A Polícia Federal (PF) lançou nesta quarta-feira, 10 de abril, a Operação Take Over, direcionada a desvendar um esquema de irregularidades na gestão do fundo previdenciário dos servidores públicos de Paulista, município da região metropolitana do Recife, em Pernambuco. As investigações apontam para o direcionamento de aproximadamente R$ 3 milhões a investimentos de alto risco junto ao Banco Master, prática que teria ocorrido em flagrante desacordo com as normas legais e as rigorosas regras de governança que regem os recursos públicos destinados à previdência.

O Cerne da Fraude e o PreviPaulista

A apuração da PF revelou que as decisões estratégicas sobre a aplicação dos recursos do PreviPaulista, o instituto previdenciário local, teriam sido tomadas de maneira isolada. Essa conduta ignorou explicitamente os critérios fundamentais de segurança, liquidez e transparência, requisitos indispensáveis para qualquer investimento que utilize verbas públicas previdenciárias. O montante de R$ 3 milhões, destinado a garantir o futuro dos servidores, foi exposto a riscos desproporcionais, levantando sérias questões sobre a integridade da gestão do fundo.
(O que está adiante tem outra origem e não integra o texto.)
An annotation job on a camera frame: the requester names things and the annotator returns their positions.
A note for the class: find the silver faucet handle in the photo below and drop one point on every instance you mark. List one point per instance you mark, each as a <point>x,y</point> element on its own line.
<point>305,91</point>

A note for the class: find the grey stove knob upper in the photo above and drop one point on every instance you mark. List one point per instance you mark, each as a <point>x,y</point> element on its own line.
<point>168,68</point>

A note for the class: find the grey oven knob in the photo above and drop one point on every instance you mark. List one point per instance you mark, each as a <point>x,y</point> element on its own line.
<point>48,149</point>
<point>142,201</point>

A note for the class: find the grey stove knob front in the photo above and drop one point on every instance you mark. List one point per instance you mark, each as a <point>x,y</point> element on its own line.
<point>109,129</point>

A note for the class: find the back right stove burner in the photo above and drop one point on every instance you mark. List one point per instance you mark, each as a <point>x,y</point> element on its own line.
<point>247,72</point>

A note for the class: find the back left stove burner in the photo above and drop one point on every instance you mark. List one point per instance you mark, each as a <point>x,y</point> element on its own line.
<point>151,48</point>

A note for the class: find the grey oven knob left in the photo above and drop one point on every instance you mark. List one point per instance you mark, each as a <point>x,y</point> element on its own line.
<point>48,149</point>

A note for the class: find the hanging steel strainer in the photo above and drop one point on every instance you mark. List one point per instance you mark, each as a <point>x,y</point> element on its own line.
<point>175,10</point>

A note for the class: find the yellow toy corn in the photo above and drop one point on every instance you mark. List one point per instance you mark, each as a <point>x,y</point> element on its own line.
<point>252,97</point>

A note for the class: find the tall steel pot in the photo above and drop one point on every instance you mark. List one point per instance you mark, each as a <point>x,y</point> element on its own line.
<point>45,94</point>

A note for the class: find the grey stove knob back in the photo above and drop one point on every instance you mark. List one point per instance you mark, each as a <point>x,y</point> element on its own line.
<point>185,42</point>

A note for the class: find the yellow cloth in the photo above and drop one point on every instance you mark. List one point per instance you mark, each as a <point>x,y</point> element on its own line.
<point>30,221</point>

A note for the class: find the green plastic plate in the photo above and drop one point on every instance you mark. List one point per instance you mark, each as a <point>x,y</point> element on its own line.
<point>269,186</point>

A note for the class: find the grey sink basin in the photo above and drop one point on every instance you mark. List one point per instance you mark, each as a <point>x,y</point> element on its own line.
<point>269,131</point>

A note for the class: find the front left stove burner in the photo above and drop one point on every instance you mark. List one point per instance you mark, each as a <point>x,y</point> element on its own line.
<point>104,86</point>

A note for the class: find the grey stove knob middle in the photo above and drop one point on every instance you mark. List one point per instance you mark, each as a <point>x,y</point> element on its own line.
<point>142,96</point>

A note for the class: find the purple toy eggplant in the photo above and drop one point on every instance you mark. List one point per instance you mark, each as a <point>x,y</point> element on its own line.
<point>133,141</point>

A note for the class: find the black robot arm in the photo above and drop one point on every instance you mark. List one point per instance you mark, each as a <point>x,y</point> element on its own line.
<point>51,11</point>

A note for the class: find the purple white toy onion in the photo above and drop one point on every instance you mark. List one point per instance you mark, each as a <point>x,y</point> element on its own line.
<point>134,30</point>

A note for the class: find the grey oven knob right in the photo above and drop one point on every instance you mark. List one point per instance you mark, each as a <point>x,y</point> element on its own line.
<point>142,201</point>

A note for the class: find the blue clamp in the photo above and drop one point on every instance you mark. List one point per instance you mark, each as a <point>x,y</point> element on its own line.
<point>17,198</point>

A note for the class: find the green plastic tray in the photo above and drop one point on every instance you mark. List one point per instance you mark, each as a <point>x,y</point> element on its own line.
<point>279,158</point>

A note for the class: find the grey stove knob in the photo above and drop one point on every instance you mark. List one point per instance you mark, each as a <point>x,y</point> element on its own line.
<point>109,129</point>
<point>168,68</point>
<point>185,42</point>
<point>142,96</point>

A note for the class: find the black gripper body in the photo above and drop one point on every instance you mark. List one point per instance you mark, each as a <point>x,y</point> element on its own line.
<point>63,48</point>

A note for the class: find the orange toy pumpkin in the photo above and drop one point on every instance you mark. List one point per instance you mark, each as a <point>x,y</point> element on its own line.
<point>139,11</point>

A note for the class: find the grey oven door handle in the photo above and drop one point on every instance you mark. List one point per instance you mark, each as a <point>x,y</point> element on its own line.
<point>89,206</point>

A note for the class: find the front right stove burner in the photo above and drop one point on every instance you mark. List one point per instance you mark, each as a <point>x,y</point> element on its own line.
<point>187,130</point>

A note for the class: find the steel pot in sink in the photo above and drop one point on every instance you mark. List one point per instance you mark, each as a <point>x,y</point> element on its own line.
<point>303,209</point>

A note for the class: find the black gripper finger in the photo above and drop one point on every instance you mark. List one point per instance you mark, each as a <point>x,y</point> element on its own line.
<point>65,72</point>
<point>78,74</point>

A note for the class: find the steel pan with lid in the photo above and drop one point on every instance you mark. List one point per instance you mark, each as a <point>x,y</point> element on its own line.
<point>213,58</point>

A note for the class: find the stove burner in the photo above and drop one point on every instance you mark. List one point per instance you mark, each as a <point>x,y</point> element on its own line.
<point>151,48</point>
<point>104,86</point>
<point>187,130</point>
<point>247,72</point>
A Conexão com o Banco Master e as Provas Iniciais

A ligação entre o fundo previdenciário de Paulista e o Banco Master veio à tona através da análise de trocas de e-mails. Essas comunicações eletrônicas, identificadas pela investigação, envolviam uma assessora comercial da instituição financeira de Daniel Vorcaro – cujo banco é um dos alvos das buscas no Rio de Janeiro – e membros da própria gestão do PreviPaulista. Essa correspondência eletrônica sugere uma interação direta e sistemática que levou aos investimentos questionados, sem a devida observância dos protocolos internos e legais.

Abrangência da Operação e os Próximos Passos da Apuração

No total, a Operação Take Over mobilizou agentes para cumprir dez mandados de busca e apreensão. As ações se estenderam por diversas localidades, incluindo o Recife e o município de Paulista, em Pernambuco, além da cidade do Rio de Janeiro. A investigação, que já alcançou a cúpula da gestão do PreviPaulista e a primeira camada de movimentação dos recursos, busca agora esclarecer a natureza da administração: se foi meramente temerária ou intencionalmente fraudulenta. Paralelamente, os investigadores estão focados em apurar a possível ocorrência de crimes contra a administração pública e o sistema financeiro, bem como identificar se houve pagamentos de vantagens indevidas a gestores do fundo previdenciário, o que agravaria as imputações de corrupção.

A Polícia Federal continua aprofundando as análises dos materiais apreendidos, visando desmantelar completamente o esquema e responsabilizar todos os envolvidos. O caso sublinha a vigilância necessária sobre a aplicação de fundos previdenciários, essenciais para a segurança financeira dos servidores públicos.